Estudié en el Verbo Divino, pero desde muy chico percibí una anomalía en mí. Tenía parientes exiliados, entonces manejaba información sobre cosas que estaban pasando, algo que en mi colegio no se daba. En ese colegio mi gente más cercana fueron los profesores. Pasé a vivir la vida de ellos que, al interior de un colegio súper burgués, fue entrar en una gigantesca dicotomía. En algún momento empecé a generar cercanía con un profesor de literatura que me pasaba libros y conversábamos sobre esa época con otros profesores. Mientras mis compañeros se dormían tranquilos, nosotros nos emborrachábamos cerca del Estadio Nacional. En ese tiempo yo vivía en Vitacura, y esto no tenía mucho que ver con ese lugar.

Lo que más me gusta en el mundo es pescar. Mis primeros recuerdos de infancia son en una roca a la orilla del mar, con una rodela y una liana pescando. Me pasé horas de horas y años de mi vida en eso. Es algo muy misterioso, porque consiste en echar la punta de un cordel a una inmensidad con la esperanza de algo a primera vista muy improbable y que de acontecer constituye una maravilla. A todas las partes donde voy llevo una liana para pescar.

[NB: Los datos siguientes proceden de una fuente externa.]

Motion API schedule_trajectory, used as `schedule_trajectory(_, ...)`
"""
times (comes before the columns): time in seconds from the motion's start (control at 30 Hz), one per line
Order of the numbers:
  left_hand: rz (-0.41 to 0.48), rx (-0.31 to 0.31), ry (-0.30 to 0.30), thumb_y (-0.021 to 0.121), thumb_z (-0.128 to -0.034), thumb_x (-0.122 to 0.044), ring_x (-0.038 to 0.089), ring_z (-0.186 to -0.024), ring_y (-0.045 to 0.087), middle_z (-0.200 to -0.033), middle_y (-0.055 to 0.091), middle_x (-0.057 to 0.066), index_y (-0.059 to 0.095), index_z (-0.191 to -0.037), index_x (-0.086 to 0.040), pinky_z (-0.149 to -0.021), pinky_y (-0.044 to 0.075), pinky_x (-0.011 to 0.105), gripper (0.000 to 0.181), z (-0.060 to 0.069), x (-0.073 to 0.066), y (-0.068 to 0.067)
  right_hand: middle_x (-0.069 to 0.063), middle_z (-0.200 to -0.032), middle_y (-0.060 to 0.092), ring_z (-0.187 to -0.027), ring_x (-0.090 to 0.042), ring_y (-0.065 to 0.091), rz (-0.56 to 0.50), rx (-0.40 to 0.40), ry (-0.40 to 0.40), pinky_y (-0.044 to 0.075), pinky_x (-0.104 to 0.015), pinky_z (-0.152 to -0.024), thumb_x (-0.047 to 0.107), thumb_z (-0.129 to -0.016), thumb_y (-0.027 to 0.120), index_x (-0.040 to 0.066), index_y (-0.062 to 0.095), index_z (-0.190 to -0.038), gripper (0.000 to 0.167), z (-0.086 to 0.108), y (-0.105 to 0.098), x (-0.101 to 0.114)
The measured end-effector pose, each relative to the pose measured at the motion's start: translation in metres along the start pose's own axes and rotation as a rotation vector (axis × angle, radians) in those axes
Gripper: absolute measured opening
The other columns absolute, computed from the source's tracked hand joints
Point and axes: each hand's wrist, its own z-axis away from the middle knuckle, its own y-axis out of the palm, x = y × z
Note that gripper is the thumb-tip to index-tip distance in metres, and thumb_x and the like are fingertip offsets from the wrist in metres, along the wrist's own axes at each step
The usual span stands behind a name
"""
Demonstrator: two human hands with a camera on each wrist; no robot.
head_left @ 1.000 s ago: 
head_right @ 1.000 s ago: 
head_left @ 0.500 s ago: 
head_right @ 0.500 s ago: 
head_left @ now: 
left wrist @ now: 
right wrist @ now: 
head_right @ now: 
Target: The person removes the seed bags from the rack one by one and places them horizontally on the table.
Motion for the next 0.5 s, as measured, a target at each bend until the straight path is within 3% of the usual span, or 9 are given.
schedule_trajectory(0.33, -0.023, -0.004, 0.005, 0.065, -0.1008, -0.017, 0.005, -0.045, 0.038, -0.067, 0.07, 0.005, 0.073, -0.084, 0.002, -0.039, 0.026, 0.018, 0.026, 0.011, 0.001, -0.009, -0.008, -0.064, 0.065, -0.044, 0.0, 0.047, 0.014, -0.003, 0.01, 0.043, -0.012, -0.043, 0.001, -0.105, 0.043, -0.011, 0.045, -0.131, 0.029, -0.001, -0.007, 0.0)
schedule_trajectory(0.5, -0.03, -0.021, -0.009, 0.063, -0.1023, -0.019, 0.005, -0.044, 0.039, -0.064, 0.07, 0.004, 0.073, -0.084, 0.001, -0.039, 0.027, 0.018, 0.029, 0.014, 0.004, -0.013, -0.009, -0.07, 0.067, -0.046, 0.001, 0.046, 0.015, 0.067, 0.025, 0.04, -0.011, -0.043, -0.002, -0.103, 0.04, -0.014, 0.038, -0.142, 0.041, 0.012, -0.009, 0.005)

Por mi origen, siempre me quieren joder. Es como cuando un rico rotea a un pobre, pero al revés. Por lo mismo, no me interesa hablar de mi familia ni de mi apellido Chadwick, porque lo he hecho muchas veces y ya es un lugar común. En mi familia siempre se vivió un clima muy democrático, siempre se trataron con mucho respeto las ideas del prójimo. Ellos son gente a la que aprecio y por la que tengo la mayor simpatía. Uno es muchas cosas más que la clase social de la que viene y de la que, quizás, nunca pueda en verdad escapar.